_YOUR OBJECTIVE_
From the line with "Q: In the image above, where is the red" to the final line, print the records exactly as they are.

_WORKING DATA_
——————————
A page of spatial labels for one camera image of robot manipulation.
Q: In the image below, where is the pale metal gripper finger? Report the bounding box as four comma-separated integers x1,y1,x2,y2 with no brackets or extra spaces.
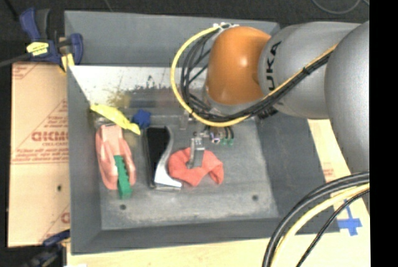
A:
189,137,197,164
195,147,205,169

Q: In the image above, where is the red cloth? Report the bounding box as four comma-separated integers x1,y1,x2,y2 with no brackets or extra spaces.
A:
167,147,224,187

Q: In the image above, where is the black flat block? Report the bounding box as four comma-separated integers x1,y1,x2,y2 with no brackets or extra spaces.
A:
144,126,171,189

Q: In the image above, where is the grey metal bin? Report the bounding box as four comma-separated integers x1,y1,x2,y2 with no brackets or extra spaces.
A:
63,10,340,254

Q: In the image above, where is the small blue toy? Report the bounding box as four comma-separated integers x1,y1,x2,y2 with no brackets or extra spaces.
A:
131,108,152,130

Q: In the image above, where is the green toothed block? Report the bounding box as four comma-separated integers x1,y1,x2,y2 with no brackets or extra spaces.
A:
113,154,133,200

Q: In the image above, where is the yellow crumpled cloth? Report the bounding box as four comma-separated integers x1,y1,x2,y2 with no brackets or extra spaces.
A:
90,103,142,136

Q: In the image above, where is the pink toy shoe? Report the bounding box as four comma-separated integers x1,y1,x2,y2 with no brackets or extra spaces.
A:
95,123,137,191

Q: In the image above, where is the brown cardboard board, red print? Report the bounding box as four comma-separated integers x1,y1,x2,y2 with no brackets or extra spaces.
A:
6,60,354,248
——————————
_RESPONSE FOR THIS EXERCISE_
Q: In the image above, where is the red cloth? Report the bounding box as four comma-separated integers x1,y1,x2,y2 with no brackets or extra spaces.
A:
167,147,224,187

Q: In the image above, where is the black flat block? Report the bounding box as four comma-separated integers x1,y1,x2,y2 with no brackets or extra spaces.
A:
144,126,171,189

Q: In the image above, where is the grey metal bin? Report the bounding box as four comma-separated integers x1,y1,x2,y2 with no brackets or extra spaces.
A:
63,10,340,254

Q: In the image above, where is the small blue toy? Report the bounding box as four comma-separated integers x1,y1,x2,y2 with no brackets or extra spaces.
A:
131,108,152,130

Q: In the image above, where is the green toothed block? Report the bounding box as four comma-separated integers x1,y1,x2,y2 with no brackets or extra spaces.
A:
113,154,133,200

Q: In the image above, where is the yellow crumpled cloth? Report the bounding box as four comma-separated integers x1,y1,x2,y2 with no brackets or extra spaces.
A:
90,103,142,136

Q: In the image above, where is the pink toy shoe? Report the bounding box as four comma-separated integers x1,y1,x2,y2 with no brackets or extra spaces.
A:
95,123,137,191

Q: In the image above, where is the brown cardboard board, red print? Report the bounding box as four comma-separated integers x1,y1,x2,y2 with no brackets or extra spaces.
A:
6,60,354,248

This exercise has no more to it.